This year has been filled with so many highs and lows as I'm sure most people's have. When I started my year, I had set so many unattainable goals for myself that seemed to only add to my frustrations as the year progressed. How many times do we set unrealistic expectations on ourselves? There's nothing wrong with setting goals, in fact, goals are what keep me on target and motivated. The issue that comes, however, with unattainable goals is that it often can put us in a negative mindset that flows over into our daily lives.

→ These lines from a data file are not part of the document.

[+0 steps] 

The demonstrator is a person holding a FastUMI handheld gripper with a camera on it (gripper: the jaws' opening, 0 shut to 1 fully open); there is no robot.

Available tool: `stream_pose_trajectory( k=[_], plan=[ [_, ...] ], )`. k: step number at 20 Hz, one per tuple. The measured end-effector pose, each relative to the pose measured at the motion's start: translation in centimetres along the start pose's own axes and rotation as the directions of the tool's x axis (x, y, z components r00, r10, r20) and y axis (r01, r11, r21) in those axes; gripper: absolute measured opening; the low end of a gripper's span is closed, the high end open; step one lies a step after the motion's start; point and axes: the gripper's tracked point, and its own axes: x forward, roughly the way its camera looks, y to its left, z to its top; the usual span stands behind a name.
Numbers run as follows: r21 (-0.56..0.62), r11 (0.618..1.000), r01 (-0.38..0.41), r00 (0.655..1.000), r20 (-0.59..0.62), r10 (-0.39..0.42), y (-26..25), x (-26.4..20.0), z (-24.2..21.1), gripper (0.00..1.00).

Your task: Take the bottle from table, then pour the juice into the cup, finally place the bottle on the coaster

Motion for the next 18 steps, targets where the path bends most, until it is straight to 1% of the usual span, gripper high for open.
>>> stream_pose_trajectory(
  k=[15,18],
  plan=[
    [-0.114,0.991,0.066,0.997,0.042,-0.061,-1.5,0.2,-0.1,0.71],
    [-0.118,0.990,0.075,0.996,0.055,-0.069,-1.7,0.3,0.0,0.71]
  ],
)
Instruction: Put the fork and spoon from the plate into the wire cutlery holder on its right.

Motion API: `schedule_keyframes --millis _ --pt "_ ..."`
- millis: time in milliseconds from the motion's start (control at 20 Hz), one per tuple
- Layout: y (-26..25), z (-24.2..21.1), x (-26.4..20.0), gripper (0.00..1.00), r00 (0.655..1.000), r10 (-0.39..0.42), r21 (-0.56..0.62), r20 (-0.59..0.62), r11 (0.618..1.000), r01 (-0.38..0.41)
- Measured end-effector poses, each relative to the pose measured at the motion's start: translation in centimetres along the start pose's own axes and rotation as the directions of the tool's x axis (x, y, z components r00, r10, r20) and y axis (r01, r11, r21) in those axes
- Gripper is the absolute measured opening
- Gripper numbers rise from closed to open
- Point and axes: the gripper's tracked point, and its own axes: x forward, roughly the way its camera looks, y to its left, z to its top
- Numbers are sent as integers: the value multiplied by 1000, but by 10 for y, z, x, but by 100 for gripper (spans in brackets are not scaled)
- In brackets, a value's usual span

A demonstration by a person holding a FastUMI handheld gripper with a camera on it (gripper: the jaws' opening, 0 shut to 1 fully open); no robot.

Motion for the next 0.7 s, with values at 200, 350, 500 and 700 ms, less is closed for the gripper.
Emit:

Now that the year is coming to an end, I stare at my blank planner next to me, disappointed, because I overloaded myself to a point that I stopped all together. As someone who uses busy-ness as a means to cope when life gets hard, I have finally come to a space where I decided enough is enough. Life isn't worth living if I'm constantly running myself in the ground. The moment I gave myself permission to accept that this year was beautiful, struggles and all, I exhaled, my shoulders dropping down, the stress leaving my body instantly.
The beauty in all of this is that next year is a new year, a chance to do better and be better. As I look forward to planning all the things I hope to do in 2024, I choose to extend myself grace and lean into what God is guiding me to do. He has been equipping me for a calling that first came in my early twenties, later again in my thirties, and finally obediently I answer in my forties.
I do not know what the future holds for me, or my ventures, but I do know that I'm excited to find out all that God has in store for me.
Friends, the same can be said for you and your year. Maybe it didn't go as planned or how you had hoped, you could be reading this now wondering if there is any chance you could feel the feeling of stress as it leaves your body. I encourage you to let go of the unrealistic expectations you set upon yourself, and pick up the courage to continue fresh, a new year is ahead. May you be brave as you exhale all that 2023 brought you.